The chapters in section three, Aging, Kin Work, and Migrant Trajectories, by Cati Coe, Delores Mullings and Parin Dossa describe rich in detail the impacts of transnational migration on aging trajectories. Cati Coe (Chapter 7) discusses the retirement strategies of aging Ghanaian care workers that want to return home after working for decades in the United States. As their work was only low-paid and the desired form of care within the US is not available to them, they decide to return to Ghana where they can live from their savings from work and Social Security paid from the US. Though the aging Ghanaians choose to return, Coe points to the return as a logical consequence of the given circumstances within the system of global capitalism and imaginations of respectful elder care based on their personal working experiences. In Chapter 8, Mullings examines the kin work of older Caribbean Canadian women from a critical race feminist perspective. The women in her study migrated decades ago and were, during their working lives, low-paid and suffering from chronic diseases in higher age leaving them in financial need during their retirement in Canada. Despite their vulnerable situation, these women contribute not only by caring financially and emotionally for their family members at ‘home’ but are also involved in religious and social communities as volunteers. Mullings argues that their poor financial and health situation mirrors the inadequate social infrastructures of Canada and the Caribbean to support older migrants responsibly. Chapter 9 by Dossa examines the last stage of life among of Canadian Ismaili Muslim migrants in palliative care centers. She highlights the significance of kin work during the last stage of life by pointing at the care relations between the dying and their family that acknowledge the former’s work during the lifetime. This is particularly visible as kin care for their dying family member although they have other obligations in their busy lives.

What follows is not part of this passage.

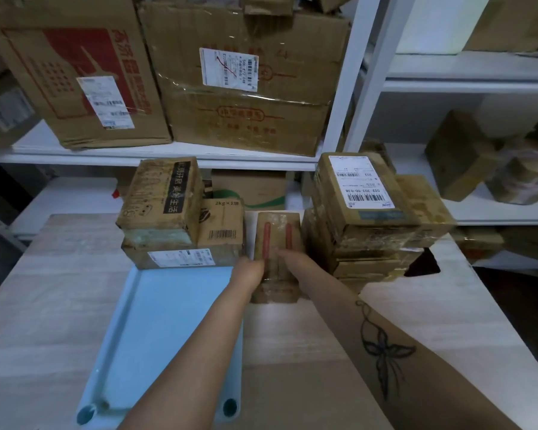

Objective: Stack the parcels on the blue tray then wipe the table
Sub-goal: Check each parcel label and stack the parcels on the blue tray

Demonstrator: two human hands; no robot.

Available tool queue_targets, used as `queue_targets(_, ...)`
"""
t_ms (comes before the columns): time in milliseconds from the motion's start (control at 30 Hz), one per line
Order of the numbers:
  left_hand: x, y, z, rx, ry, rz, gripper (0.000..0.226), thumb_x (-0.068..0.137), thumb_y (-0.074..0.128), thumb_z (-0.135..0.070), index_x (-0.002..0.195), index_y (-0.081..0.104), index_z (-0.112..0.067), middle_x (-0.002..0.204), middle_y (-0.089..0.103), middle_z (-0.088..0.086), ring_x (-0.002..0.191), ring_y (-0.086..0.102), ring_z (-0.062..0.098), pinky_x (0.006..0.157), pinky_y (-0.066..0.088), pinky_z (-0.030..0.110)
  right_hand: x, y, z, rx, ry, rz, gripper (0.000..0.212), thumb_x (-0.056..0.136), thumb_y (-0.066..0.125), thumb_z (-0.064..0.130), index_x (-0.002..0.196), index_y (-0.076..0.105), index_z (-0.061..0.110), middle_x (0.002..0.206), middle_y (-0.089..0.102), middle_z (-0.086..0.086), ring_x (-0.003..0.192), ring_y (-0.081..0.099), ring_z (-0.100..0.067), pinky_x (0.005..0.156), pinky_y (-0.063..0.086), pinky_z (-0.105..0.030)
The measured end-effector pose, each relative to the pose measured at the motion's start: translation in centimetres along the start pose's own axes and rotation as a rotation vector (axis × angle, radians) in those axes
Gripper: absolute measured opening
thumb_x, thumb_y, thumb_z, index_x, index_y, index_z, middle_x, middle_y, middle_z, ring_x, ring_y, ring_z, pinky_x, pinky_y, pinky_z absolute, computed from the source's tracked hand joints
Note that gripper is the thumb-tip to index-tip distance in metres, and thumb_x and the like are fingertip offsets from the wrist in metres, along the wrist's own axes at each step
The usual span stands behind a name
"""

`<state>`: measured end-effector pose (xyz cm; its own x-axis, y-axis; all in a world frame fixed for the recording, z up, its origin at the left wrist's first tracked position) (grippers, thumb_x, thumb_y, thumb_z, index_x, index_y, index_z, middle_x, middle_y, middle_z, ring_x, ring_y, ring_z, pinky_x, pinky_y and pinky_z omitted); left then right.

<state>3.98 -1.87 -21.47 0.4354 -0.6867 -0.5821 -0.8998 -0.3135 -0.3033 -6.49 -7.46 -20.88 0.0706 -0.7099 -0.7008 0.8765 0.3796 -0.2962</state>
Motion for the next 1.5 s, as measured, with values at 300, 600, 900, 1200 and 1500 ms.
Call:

Dossa’s and Coe’s edited volume Transnational Aging and Reconfigurations of Kin work is an indispensable contribution to research on transnationalism, family relations and aging and a must read for anyone working on these topics. Apart from providing various ethnographic writings from different authors that describe their findings nuanced and rich in detail, the book enables the reader to gain new perspectives into the lives of aging migrants. Unfortunately, South-South migration was not taken into consideration in the selection of the chapters which would have completed the global perspectives on transnational aging and kin work. Nevertheless, the book is a foundational work and helps social and human sciences scholars as well as students obtaining a deeper understanding in the conceptualization of transnational processes and dynamics influencing aging and reciprocal kin work.

Nele Wolter is a doctoral fellow in the research group “Ageing in a Time of Mobility” at the Max Planck Institute for the Study of Religious and Ethnic Diversity in Göttingen. Her dissertation project focuses on working practices among ageing internally displaced persons in Cameroon and how these practices intersect with different forms of im/mobilities and temporalities. Her research interests focuses particularly on migration, aging, human-environment relationships, and the anthropology of work.